Year-over-year (headline)
YoY% = (CPI[t] / CPI[t−12] − 1) × 100 Compares the latest month's index to the same month one year ago. This is the number most media outlets and the Federal Reserve cite when they say "inflation is X%".
Month-over-month
MoM% = (CPI[t] / CPI[t−1] − 1) × 100 Change vs. the prior month. Better for spotting turning points but noisier. We use the seasonally-adjusted series so regular seasonal patterns don't distort the signal.
Annualized (3-mo / 6-mo)
Ann% = ((CPI[t] / CPI[t−k])^(12/k) − 1) × 100 The recent-momentum view favoured by central bankers: what annual rate would you get if the last k months' pace continued for a full year?
Release schedule: BLS publishes the prior month's CPI around the 10th–15th of each month. Expected next refresh of this page: around May 12, 2026. Source data syncs automatically.
Months without CPI data. When FRED has not yet published a reading for a given month (release delayed, BLS revisions pending), we leave that month out of the series rather than interpolate or carry forward the previous value. This keeps every figure on the page tied to a real BLS observation.

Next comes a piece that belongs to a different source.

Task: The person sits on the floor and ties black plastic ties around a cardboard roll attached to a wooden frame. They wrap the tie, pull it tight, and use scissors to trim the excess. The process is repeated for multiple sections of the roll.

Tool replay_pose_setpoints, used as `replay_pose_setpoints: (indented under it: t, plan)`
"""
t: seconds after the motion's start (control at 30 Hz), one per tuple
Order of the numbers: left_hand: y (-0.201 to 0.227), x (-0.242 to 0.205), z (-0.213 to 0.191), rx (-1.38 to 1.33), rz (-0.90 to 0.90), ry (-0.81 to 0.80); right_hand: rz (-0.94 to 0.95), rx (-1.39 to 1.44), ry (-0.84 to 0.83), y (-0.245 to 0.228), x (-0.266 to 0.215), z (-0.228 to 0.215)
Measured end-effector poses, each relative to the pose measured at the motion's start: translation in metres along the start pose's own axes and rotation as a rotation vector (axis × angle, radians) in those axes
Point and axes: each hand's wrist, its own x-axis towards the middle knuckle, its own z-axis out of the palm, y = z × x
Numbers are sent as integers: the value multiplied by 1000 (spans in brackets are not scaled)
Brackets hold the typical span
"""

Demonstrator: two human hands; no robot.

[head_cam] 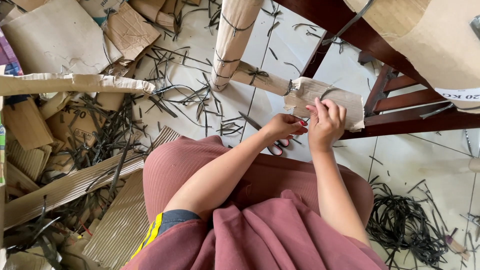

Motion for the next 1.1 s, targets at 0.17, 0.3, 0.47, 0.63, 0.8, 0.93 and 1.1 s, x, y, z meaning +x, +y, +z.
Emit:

- Monthly change (MoM) for the month following a gap is shown as —, since the prior calendar month is unavailable.
- Year-over-year (YoY) still compares to the reading 12 months earlier if that month exists; otherwise it's omitted.
- The purchasing-power calculator falls back to the nearest available month and tells you when it does.
Currently missing from the series: Oct 2025.
Last upstream observation: March 2026. Artifact generated on 2026-04-22.